April 3: Confederates win victory over Union forces at Manassas, Virginia, in the first battle of Bull Run.
May: Forrest buys a forty-two-acre farm seven miles north of Memphis for his mother and stepfather, James H. Luxton.
June 8: Tennessee secedes from the United States.
June 14: Forrest, his youngest brother, Jeffrey, and his son, William, enlist as privates in the Confederate Army at Randolph, Tennessee.
At some point during these early days of the war, Forrest offers freedom at the war’s end to those of his slaves who are willing to serve as teamsters in his command. Forty-five men accept this offer.
July 23: Swiftly promoted to lieutenant colonel, Forrest runs a newspaper ad for “Mounted Rangers.” He travels to Kentucky to recruit and buy arms for his company.
October: Forrest and his Rangers are ordered to Fort Donelson, in Tennessee.
December 28: In his first Civil War engagement, at Sacramento, Kentucky, Forrest kills two men with a saber.
1862
February 13: Union commander Ulysses S. Grant attacks Fort Donelson. Bedford Forrest fights a five-hour engagement with Union troops on the Fort Henry road.
February 14: As fighting continues around Fort Donelson, the Confederates finally drive the Union troops from the field.

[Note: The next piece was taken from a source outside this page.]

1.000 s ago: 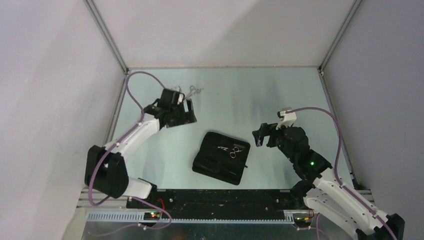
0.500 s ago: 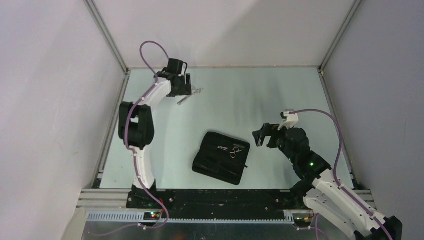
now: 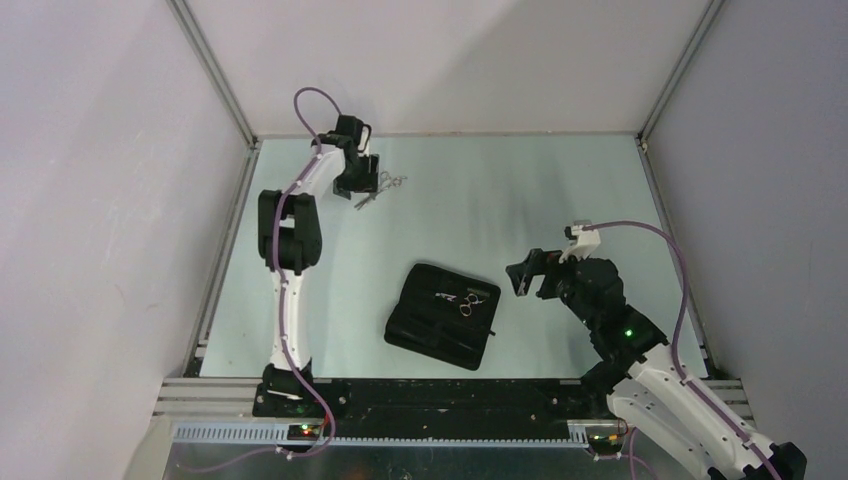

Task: Sort the hair-cutting tools
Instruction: Move the scissors to the center of the board.

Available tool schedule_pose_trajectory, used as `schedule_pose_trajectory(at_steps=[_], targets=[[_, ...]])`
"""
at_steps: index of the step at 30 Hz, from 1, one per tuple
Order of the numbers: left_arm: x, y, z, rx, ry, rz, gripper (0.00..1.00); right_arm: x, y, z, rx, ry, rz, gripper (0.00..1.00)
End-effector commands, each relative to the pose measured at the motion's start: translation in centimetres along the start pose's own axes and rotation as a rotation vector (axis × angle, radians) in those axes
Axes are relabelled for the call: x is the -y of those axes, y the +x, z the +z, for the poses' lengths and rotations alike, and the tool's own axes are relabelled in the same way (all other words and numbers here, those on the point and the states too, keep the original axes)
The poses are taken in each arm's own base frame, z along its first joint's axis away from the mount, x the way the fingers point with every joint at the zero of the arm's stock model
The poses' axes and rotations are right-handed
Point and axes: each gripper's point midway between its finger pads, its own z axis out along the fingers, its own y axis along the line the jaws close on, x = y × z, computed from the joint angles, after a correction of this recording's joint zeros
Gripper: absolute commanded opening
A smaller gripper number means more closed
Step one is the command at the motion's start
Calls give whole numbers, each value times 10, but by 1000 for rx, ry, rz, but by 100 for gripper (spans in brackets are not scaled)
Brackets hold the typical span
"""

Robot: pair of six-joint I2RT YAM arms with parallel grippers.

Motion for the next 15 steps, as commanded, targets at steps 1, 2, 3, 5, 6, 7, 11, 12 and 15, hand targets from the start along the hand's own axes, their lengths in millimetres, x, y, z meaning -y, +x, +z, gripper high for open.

Forrest gets fifteen bullet holes in his coat and has two horses shot from under him—one with seven bullet wounds and the second blown up by an artillery shell.
February 15: Refusing to surrender with the other Confederate commanders, Forrest evacuates the men of his command in the direction of Nashville, Tennessee.
February 23: Having broken up mobs of looters with a fire hose and provisioned his men from Nashville stores, Forrest leaves Nashville for Murfreesboro, just in advance of the surrender of Nashville to the oncoming Union Army commanded by General Don Carlos Buell.